▶ _Problem_
Needed from the data below: every line from the one with "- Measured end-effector" up to and including the one with "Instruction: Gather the", repeated exactly and with nothing else.

▶ _Given information_
··········
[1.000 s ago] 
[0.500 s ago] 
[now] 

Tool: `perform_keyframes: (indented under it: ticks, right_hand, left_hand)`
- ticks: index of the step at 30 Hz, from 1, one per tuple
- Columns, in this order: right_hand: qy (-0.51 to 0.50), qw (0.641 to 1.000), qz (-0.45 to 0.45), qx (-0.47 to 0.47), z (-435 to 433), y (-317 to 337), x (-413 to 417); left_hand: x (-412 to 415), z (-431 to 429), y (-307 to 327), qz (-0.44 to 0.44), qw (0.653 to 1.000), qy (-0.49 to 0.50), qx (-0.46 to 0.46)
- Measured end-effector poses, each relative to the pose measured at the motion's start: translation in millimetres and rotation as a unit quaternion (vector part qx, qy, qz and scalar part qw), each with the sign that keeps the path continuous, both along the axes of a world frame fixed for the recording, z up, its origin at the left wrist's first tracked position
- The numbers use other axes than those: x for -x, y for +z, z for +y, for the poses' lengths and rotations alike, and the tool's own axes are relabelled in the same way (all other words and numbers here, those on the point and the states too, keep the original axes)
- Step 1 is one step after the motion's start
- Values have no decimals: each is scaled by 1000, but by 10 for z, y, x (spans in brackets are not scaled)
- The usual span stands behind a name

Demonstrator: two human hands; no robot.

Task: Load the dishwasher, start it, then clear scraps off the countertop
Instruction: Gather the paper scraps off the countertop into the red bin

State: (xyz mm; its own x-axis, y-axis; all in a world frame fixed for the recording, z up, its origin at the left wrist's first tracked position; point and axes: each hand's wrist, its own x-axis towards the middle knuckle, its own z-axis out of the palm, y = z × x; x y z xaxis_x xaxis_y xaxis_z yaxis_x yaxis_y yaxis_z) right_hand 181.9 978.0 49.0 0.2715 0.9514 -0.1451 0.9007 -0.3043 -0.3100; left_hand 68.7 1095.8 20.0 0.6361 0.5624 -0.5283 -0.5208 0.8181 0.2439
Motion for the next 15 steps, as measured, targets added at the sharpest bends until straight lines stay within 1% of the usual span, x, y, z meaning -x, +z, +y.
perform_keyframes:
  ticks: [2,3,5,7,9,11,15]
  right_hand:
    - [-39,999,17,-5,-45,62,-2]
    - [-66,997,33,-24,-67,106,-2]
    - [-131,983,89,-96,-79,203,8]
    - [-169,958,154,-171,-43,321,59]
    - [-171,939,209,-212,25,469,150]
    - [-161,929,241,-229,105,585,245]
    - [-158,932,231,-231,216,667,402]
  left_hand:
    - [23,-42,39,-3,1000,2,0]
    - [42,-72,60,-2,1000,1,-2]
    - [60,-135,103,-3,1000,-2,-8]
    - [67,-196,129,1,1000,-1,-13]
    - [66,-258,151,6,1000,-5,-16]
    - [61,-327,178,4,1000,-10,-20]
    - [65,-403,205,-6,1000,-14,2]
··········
▶ _Result below_
- Measured end-effector poses, each relative to the pose measured at the motion's start: translation in millimetres and rotation as a unit quaternion (vector part qx, qy, qz and scalar part qw), each with the sign that keeps the path continuous, both along the axes of a world frame fixed for the recording, z up, its origin at the left wrist's first tracked position
- The numbers use other axes than those: x for -x, y for +z, z for +y, for the poses' lengths and rotations alike, and the tool's own axes are relabelled in the same way (all other words and numbers here, those on the point and the states too, keep the original axes)
- Step 1 is one step after the motion's start
- Values have no decimals: each is scaled by 1000, but by 10 for z, y, x (spans in brackets are not scaled)
- The usual span stands behind a name

Demonstrator: two human hands; no robot.

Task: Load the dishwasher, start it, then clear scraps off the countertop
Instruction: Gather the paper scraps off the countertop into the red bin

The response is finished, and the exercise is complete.